Wait…it’s not that peanut farming community or that military college. It’s not that kind of energy and power. It’s not that Carter. This is that other Carter, Lonnie. He’s the president and CEO of Santee Cooper, one of the great public utility success stories in America.

It’s true Carter came from quite humble beginnings, the third of six children from the quaint rural setting of Ehrhardt, South Carolina. The Carters, including several uncles, have been farming the land there for eight generations. They still do.

Lonnie Carter is much like the guy who opens the door for you at the IHOP though he got there first. He is bright, personable and gentlemanly. He owns the smile of a county fair duck-calling defending champion. He likes to connect the dots of the people he knows in common with you. He presents a down-to-earth quality in the upper echelon of corporate altitude. He is unpretentious. Instead, Carter comes from reality.

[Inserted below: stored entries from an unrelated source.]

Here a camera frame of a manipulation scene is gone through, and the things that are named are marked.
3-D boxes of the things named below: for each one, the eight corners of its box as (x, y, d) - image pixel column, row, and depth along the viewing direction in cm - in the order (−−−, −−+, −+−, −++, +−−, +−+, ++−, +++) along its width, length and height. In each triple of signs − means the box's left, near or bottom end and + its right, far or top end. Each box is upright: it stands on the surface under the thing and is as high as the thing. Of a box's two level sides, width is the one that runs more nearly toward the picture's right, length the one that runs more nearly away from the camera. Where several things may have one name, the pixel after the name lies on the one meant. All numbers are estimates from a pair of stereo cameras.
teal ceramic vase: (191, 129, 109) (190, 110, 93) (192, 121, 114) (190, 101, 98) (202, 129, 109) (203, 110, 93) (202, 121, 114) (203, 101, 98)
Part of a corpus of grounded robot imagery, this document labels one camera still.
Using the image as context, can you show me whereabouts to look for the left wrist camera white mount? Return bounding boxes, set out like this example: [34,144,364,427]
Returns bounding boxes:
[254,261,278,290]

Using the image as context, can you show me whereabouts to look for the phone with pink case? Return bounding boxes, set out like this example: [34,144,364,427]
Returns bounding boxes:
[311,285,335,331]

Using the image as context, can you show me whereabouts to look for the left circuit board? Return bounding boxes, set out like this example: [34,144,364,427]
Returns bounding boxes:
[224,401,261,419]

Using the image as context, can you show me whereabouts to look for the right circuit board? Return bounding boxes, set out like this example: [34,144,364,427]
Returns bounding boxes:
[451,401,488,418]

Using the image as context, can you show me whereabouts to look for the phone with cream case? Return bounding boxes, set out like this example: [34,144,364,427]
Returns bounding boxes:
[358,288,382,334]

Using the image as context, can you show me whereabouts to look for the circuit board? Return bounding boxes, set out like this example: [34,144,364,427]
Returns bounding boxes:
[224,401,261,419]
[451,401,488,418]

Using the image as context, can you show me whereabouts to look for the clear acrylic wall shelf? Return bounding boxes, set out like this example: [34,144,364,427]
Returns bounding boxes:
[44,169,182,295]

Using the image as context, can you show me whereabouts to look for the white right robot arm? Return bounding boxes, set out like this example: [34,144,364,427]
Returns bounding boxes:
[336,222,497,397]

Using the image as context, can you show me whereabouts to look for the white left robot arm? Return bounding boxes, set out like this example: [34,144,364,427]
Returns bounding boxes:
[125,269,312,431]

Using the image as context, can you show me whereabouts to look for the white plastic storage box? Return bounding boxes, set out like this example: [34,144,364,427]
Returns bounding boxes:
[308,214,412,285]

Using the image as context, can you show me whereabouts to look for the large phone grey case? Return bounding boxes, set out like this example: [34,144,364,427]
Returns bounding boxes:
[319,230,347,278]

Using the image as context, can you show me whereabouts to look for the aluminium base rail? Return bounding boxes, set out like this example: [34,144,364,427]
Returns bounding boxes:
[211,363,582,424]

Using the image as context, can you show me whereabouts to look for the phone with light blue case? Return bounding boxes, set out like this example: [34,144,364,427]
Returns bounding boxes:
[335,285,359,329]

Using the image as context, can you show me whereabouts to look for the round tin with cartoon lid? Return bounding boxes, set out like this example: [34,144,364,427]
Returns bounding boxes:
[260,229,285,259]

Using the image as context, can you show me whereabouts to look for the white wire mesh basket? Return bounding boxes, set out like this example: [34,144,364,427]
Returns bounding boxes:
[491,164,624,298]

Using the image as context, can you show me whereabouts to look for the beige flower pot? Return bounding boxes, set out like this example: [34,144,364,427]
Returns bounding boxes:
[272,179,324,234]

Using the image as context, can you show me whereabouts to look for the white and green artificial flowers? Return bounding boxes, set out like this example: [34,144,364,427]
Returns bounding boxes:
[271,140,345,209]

He saw it all around him growing up.

“We didn’t have anything, but we never thought about it. Nobody else had anything. My family only knew farming and that was what I had in front of me growing up. It was a good life with hard work, but decent people with healthy outlooks on everything,” Carter retold. “Heck, I never really got outside of Bamberg County until I went to college.”

“When I came to Charleston and The Citadel in 1978, I was the naïve boy from the town. Other cadets had to explain to me punch lines from jokes and when I had been insulted. I was straight from the farm. Charleston was starting to mature and come of age. It’s now so incredible. The downtown area will host people from all over the world on any given weekend. Charleston has earned prominence and notoriety. The community is often thought of as the tri-county area, but I really think it has grown even beyond that. The growth has been positive and the fact that it will continue to grow is a positive. We must all accept it and plan on it. Certainly we have to plan on it in the power business. If we grow with appropriateness, it works best for all. The traffic has not been crazy like other places. There is so much here that is a blessing,” Carter detailed.

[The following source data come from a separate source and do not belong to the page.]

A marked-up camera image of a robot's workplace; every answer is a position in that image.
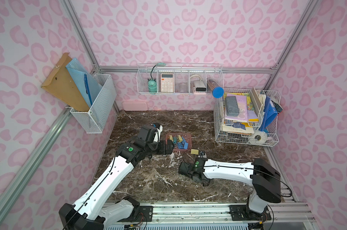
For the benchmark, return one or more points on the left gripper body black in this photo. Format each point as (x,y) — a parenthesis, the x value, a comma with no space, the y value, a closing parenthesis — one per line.
(167,147)

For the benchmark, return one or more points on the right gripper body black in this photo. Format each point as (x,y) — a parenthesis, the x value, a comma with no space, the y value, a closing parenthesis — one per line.
(183,168)

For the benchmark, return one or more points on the large yellow binder clip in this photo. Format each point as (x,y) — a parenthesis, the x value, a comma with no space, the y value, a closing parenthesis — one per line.
(194,152)

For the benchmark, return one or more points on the pink plastic storage box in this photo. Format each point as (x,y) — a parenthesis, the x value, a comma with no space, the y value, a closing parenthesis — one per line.
(187,138)

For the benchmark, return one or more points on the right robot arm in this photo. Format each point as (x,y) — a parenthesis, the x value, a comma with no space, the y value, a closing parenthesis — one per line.
(264,179)

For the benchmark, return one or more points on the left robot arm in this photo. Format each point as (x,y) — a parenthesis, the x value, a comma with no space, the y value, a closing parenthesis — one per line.
(88,212)

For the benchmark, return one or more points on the pink box lid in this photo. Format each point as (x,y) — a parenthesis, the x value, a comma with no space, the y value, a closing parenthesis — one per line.
(135,106)

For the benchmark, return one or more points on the cream book lower tray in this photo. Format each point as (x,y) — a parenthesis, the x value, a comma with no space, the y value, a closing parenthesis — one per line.
(239,128)

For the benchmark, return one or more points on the green desk lamp gadget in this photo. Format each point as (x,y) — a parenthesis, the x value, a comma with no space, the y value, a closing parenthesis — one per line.
(152,83)

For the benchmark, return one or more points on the white calculator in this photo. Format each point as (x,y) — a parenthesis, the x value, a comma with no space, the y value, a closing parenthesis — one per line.
(167,83)

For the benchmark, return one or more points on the clear glass jar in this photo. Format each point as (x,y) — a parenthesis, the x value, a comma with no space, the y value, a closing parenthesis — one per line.
(183,88)

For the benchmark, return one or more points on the grey pencil case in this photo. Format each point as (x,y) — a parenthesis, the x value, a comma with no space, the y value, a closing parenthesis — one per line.
(231,106)

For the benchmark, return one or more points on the white tape roll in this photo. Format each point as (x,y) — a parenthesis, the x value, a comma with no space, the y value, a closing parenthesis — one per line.
(258,138)

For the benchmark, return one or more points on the pink white small device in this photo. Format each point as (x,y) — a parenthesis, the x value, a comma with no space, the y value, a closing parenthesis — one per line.
(198,85)

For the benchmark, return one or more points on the stack of coloured papers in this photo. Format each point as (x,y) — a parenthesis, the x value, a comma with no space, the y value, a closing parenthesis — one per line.
(247,112)

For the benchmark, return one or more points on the blue pen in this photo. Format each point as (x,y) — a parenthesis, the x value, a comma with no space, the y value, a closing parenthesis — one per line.
(87,90)

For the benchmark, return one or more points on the tube with blue cap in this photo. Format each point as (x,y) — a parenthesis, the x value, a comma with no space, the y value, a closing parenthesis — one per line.
(214,89)

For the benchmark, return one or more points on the light blue folder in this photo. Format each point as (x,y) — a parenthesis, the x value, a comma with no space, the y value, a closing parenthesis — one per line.
(77,72)

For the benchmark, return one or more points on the blue folder upright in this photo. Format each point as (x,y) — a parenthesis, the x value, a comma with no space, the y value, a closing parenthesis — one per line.
(270,113)

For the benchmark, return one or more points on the brown paper envelope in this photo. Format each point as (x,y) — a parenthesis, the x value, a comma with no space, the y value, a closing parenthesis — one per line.
(60,84)

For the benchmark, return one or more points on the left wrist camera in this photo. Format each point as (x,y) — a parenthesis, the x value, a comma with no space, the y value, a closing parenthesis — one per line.
(159,130)

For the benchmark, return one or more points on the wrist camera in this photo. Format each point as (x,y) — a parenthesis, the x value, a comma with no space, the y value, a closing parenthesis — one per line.
(202,154)
(159,130)

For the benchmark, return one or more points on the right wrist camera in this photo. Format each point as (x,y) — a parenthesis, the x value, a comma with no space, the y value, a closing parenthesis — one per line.
(202,154)

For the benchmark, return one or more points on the white mesh wall file basket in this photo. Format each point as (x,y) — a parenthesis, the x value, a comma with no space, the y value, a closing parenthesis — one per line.
(94,120)

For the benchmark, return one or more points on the white wire wall shelf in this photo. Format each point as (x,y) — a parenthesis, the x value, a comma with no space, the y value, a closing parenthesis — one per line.
(182,73)

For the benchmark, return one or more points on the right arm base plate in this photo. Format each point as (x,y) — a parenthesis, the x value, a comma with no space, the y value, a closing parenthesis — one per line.
(243,213)

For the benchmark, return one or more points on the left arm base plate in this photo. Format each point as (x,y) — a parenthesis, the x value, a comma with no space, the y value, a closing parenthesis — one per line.
(145,212)

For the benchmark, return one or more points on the white wire desk organizer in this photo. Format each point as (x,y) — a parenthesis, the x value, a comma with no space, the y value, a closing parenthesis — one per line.
(258,98)

“I was released from many responsibilities at home to go to college. My parents expected much from me. So going to college was quite a privilege. Going to The Citadel was the best decision ever. I was undisciplined in high school. The Citadel would change that. Working twelve-hour days on the farm was not unusual, so me being away at school was difficult for my parents. Working on a farm relates to the perception that farming was to be in my future. My respect for farming and those that I saw growing up that put everything into it could not be more sincere and deep. But I had no desire to farm.”

“We worked the four hundred acres in corn, soybeans, peanuts and cotton. But we couldn’t all work the farm. In fact, I worked for cash at another farm while I was in high school. That made sense to my parents. But farming was not the perfect world. I was like most kids. I got in trouble for doing things I wasn’t supposed to do, but I found out one true thing while growing up. You can get away with a lot by telling the truth. I always told the truth.” Carter began his career in 1982.

The largest employer in Moncks Corner, the county seat of Berkeley County, Santee Cooper is a state owned public utility that supplies electricity and water to much of the lower part of the state. It also exports power. Directly and indirectly, over two million South Carolinians benefit from the power source that is Santee Cooper.

Santee Cooper is simply amazing. The ‘New Deal’ project made U.S. and world history. When 12,000 workers cleared over 177,000 acres of land for one singular project in the 1930’s, two lakes were created, Lakes Marion and Moultrie. The clearing activity was the largest in U.S. history. The resulting dams and locks also featured new statistical features, one lock lift becoming the largest the world had ever seen. In the process, the striped bass, South Carolina’s most sought after freshwater prize, had to be reintroduced to other ecological environments. The South Carolina Department of Natural Resources exported these fish to other areas. Striped bass are now found in 34 states.

“After I was hired at Santee Cooper, I became the computer guy that transitioned everything to electronic records. They thought I could be an analyst. After nine months, I was moved to planning. I saw that my talents would best be suited in areas where Santee Cooper was poised for growth. I moved sideways to another department that dealt with the exciting world of potential and strategies. It suited my personality.” Carter continued. In fact, it defined his career.

Carter saw the growth analytics. He knew the population trends. He was able to calculate the nexus of his training and experience to benefit his passion for the ongoing projects of this massive utility. In time, he also gained important trust from the higher levels of management. He became their president and CEO in January of 2004.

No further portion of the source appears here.